Task prompt → Please repeat the lines below, exactly and only, from the one that holds "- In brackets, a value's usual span" through the one that holds "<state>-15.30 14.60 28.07".

━━ Material provided

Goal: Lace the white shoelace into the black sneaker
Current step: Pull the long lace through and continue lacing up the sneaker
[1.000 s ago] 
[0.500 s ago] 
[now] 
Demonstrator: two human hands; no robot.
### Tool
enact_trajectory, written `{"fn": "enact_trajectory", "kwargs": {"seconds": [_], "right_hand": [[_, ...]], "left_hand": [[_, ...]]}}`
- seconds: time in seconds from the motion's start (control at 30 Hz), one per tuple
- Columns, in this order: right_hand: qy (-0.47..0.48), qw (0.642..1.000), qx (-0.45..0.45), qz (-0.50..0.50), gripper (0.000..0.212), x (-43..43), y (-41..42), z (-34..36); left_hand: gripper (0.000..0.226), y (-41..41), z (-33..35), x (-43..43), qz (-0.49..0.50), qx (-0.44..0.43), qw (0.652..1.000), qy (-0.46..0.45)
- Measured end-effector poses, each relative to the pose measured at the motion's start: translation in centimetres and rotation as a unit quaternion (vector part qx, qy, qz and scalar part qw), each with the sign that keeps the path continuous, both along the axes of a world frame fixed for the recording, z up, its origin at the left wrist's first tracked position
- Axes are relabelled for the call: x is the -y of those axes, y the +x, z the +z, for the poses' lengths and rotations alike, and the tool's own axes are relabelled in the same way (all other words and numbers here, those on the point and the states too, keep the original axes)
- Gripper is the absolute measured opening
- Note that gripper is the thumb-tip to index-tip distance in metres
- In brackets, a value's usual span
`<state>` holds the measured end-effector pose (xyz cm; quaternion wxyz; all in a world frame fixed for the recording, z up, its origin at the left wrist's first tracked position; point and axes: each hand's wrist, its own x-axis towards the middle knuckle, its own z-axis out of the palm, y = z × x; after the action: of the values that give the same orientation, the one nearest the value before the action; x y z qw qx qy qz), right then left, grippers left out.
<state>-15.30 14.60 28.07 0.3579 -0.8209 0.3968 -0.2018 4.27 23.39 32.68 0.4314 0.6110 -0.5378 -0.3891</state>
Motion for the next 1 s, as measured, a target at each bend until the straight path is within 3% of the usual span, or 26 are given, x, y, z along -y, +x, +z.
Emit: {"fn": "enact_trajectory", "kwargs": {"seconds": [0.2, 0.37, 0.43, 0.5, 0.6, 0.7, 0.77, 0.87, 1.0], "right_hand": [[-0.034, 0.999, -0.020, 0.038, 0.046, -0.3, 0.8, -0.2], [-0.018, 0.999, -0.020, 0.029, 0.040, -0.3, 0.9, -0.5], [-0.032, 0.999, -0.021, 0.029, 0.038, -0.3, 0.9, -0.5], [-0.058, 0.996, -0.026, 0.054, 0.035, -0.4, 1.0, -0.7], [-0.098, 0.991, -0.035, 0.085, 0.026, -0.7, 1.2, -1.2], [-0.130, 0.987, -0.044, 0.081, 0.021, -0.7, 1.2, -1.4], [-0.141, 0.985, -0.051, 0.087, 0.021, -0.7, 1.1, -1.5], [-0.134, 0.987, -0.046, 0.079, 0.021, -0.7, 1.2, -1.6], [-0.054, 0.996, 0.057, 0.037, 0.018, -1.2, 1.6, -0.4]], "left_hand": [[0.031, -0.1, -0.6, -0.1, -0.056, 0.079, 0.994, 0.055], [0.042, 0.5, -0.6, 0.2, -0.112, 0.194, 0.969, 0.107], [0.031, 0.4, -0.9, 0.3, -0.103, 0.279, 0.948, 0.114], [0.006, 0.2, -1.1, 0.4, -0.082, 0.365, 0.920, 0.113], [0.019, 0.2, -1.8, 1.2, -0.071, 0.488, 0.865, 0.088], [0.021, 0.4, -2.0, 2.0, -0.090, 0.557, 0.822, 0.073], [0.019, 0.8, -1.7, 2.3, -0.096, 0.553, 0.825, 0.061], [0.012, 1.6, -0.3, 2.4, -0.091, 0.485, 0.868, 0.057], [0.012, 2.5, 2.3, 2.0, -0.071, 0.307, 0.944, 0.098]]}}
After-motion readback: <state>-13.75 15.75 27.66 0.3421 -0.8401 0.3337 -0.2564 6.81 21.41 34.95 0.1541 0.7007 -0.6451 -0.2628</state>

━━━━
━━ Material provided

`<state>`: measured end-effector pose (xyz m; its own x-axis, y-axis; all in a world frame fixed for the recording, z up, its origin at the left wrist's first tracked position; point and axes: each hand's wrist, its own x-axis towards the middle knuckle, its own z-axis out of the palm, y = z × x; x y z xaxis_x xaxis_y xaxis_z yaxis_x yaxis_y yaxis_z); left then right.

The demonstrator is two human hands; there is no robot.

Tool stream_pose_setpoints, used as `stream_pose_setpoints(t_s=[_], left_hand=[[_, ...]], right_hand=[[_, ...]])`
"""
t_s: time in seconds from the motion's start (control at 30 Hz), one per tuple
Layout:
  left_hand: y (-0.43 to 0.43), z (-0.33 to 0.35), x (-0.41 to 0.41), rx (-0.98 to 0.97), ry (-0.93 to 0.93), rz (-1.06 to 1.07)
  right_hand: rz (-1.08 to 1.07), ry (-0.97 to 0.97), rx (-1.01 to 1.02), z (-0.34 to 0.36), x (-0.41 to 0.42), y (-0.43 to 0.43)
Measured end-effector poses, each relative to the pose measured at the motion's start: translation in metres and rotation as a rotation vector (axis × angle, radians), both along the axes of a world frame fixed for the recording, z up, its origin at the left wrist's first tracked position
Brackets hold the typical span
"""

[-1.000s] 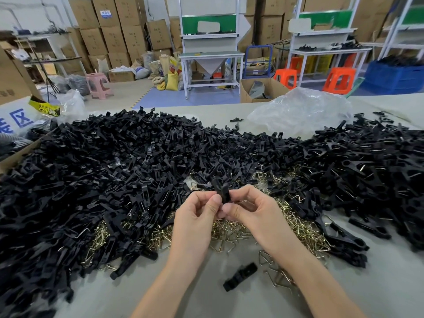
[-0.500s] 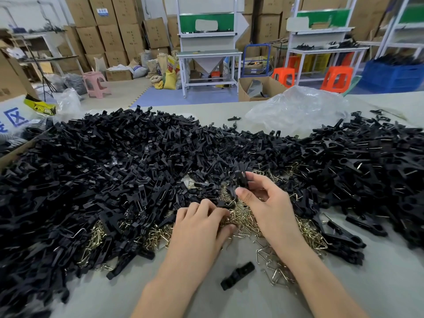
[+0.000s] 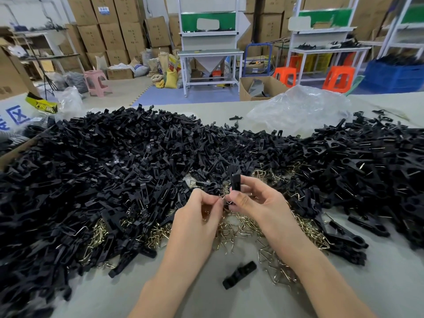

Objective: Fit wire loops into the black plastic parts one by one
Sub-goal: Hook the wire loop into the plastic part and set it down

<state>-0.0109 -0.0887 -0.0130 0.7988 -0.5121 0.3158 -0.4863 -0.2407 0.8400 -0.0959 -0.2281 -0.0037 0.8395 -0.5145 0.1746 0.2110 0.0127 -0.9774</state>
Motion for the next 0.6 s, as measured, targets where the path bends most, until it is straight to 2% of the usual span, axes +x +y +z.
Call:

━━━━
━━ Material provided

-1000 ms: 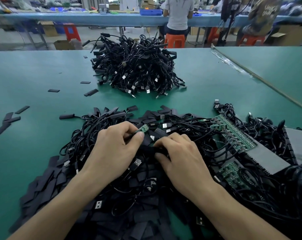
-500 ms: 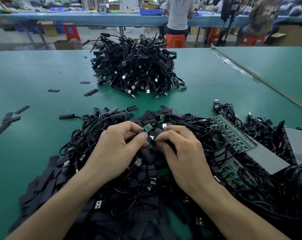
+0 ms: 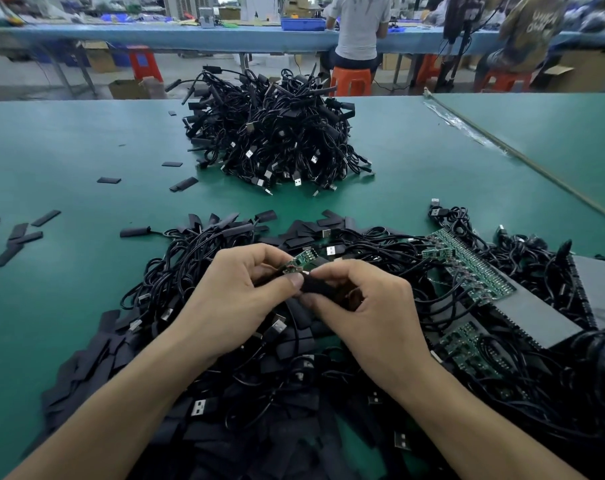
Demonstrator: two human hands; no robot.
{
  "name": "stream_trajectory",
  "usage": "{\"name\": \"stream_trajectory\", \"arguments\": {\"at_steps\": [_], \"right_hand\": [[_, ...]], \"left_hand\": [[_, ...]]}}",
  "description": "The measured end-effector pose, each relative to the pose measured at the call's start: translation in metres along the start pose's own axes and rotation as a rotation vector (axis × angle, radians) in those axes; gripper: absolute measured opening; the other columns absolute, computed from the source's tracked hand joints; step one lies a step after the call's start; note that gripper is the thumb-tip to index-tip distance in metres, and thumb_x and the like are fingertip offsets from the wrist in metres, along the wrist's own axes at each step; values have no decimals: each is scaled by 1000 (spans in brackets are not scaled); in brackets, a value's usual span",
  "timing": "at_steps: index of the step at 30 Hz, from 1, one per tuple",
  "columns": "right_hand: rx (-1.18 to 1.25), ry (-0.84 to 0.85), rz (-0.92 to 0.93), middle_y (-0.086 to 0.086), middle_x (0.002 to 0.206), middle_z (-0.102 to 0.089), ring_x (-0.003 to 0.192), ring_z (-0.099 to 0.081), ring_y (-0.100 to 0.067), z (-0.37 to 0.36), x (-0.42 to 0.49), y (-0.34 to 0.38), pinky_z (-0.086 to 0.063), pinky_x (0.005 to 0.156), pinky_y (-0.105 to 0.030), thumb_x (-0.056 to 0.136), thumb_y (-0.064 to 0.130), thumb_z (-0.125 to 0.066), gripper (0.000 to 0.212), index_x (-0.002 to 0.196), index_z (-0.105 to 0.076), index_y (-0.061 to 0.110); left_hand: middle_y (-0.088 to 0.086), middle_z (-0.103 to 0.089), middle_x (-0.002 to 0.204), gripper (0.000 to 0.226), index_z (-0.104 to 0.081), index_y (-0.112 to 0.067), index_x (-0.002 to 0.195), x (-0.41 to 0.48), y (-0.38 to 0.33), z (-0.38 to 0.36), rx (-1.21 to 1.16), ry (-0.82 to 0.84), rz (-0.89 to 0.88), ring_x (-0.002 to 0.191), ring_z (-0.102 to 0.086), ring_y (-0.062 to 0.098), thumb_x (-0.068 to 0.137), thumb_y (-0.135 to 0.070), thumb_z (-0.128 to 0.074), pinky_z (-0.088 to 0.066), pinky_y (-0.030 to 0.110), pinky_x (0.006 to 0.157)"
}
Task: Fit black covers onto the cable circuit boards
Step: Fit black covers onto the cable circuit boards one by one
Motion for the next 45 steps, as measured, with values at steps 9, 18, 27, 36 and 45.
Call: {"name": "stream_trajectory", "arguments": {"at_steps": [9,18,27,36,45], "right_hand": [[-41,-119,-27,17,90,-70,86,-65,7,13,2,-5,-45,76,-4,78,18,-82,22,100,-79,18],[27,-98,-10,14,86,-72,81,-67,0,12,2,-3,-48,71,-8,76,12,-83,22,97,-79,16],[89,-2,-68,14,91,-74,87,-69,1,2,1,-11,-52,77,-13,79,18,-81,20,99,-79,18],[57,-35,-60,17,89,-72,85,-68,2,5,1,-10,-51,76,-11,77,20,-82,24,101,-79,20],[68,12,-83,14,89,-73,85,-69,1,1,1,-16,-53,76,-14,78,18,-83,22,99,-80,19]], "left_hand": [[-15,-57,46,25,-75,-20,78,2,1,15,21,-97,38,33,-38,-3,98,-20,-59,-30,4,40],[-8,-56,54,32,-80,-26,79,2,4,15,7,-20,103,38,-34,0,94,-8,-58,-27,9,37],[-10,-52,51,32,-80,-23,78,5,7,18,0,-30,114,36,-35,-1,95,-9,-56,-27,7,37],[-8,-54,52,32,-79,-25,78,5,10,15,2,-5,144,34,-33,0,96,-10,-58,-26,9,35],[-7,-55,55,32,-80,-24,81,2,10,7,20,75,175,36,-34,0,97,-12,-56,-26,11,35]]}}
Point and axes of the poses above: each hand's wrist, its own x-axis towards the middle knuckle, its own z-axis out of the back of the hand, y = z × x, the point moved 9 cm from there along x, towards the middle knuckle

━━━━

Exercise result →
- In brackets, a value's usual span
`<state>` holds the measured end-effector pose (xyz cm; quaternion wxyz; all in a world frame fixed for the recording, z up, its origin at the left wrist's first tracked position; point and axes: each hand's wrist, its own x-axis towards the middle knuckle, its own z-axis out of the palm, y = z × x; after the action: of the values that give the same orientation, the one nearest the value before the action; x y z qw qx qy qz), right then left, grippers left out.
<state>-15.30 14.60 28.07 0.3579 -0.8209 0.3968 -0.2018 4.27 23.39 32.68 0.4314 0.6110 -0.5378 -0.3891</state>

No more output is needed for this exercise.